### Work to be completed
Every line in the data below that includes "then" belongs in the answer, copied as it stands.

### Given material
◆ ◆ ◆ ◆
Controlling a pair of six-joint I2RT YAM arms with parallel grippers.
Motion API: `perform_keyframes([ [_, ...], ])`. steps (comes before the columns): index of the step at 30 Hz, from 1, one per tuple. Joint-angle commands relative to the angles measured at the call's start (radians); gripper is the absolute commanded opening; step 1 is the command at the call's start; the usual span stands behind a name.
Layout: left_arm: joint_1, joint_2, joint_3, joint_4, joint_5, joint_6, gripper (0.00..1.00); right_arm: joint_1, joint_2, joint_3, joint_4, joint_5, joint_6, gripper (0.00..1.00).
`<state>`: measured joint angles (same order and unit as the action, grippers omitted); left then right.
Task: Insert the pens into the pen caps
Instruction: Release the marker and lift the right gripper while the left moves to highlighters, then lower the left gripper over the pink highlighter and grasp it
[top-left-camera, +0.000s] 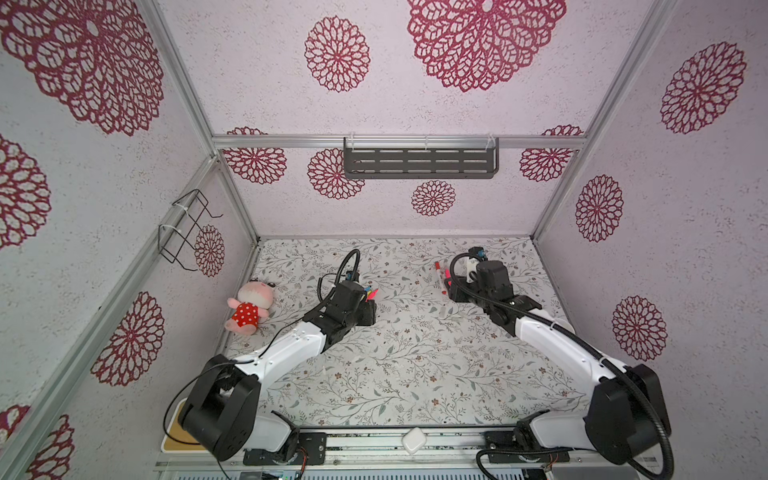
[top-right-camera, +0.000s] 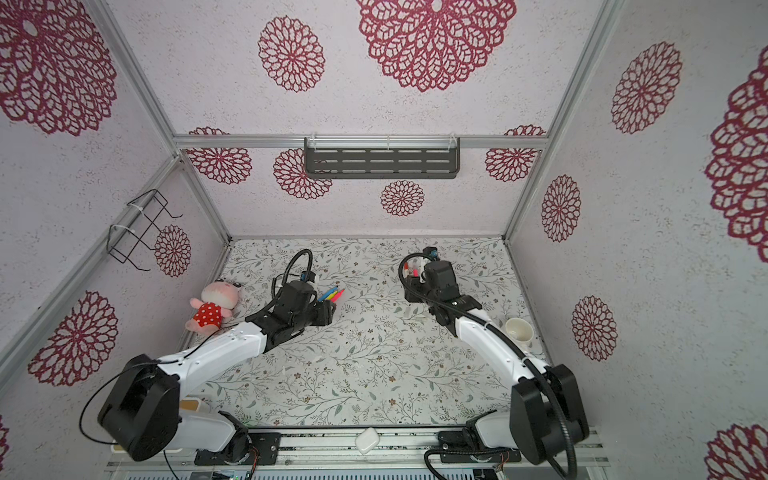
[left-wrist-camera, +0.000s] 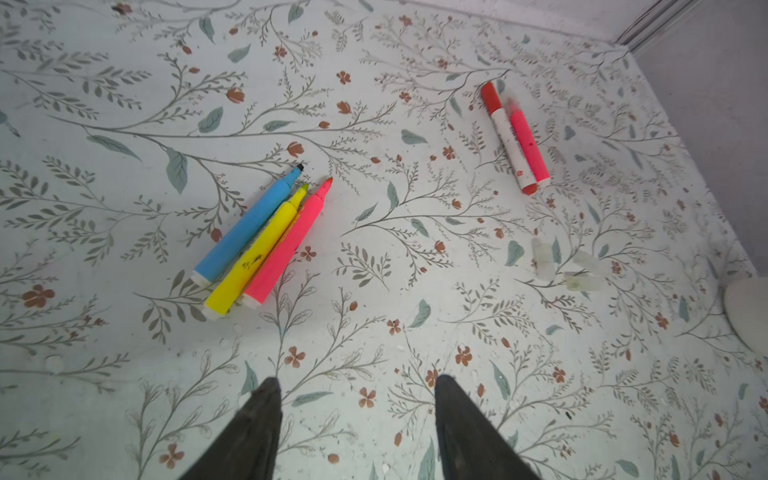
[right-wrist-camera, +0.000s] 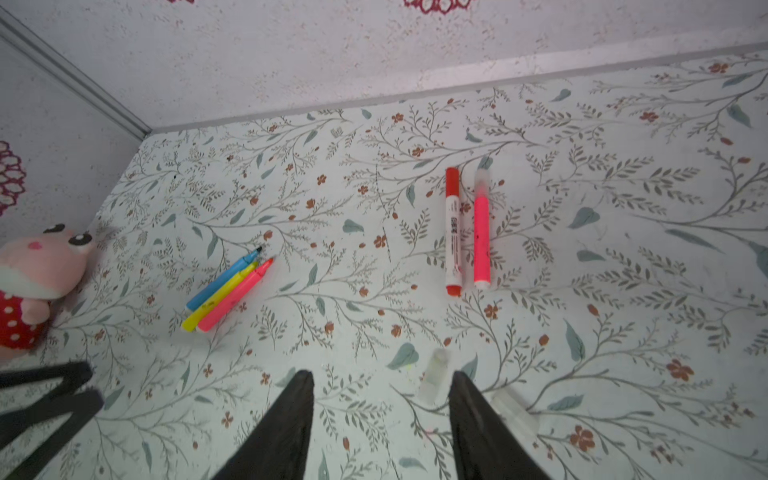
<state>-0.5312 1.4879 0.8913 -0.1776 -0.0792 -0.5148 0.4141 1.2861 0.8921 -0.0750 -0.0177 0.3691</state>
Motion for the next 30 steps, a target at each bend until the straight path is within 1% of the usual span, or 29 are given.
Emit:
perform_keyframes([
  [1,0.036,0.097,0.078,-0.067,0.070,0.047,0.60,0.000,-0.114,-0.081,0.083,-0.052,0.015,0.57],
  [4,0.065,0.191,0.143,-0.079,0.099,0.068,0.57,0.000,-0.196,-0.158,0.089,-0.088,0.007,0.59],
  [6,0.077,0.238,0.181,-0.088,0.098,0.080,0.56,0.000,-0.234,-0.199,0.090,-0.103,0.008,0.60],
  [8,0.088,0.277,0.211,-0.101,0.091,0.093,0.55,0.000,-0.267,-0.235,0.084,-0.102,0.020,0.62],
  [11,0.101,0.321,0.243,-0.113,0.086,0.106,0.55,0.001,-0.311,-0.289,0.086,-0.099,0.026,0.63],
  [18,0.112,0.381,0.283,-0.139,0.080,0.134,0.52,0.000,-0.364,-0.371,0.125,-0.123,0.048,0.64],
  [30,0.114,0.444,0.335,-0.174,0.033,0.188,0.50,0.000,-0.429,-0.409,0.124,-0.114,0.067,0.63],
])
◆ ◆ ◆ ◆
### Answer space
`<state>`: measured joint angles (same order and unit as the action, grippers omitted); left then right.
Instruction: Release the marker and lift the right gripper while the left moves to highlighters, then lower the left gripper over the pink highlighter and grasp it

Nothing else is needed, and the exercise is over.